__Task to complete__: Write out exactly the lines running from the one that contains "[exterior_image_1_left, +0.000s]" through the end of the material.
****************************************
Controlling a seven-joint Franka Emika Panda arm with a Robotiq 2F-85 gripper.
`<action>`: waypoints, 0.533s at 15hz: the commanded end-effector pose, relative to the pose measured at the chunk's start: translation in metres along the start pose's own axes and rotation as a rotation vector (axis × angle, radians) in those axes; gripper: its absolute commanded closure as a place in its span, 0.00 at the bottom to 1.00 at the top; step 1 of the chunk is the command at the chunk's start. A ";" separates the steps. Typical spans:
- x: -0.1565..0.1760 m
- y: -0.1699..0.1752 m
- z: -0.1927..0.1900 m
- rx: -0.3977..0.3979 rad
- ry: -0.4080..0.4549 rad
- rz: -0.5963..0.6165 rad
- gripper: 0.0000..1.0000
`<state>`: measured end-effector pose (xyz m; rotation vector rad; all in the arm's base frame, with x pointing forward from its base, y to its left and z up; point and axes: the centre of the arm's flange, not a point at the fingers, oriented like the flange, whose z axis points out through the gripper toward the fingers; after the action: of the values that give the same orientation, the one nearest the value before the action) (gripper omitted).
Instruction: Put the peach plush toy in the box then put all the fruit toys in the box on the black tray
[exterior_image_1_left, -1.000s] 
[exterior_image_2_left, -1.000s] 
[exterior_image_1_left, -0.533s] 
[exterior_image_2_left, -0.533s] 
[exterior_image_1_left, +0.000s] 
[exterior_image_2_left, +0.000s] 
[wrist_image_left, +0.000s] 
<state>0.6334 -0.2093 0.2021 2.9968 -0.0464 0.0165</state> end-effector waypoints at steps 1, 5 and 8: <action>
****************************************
__Expected answer__:
[exterior_image_1_left, +0.000s] 
[exterior_image_2_left, +0.000s] 
[wrist_image_left, +0.000s] 
<state>0.6334 -0.2093 0.2021 2.9968 -0.0464 0.0165</state> end-effector waypoints at steps 1, 5 and 8: <action>

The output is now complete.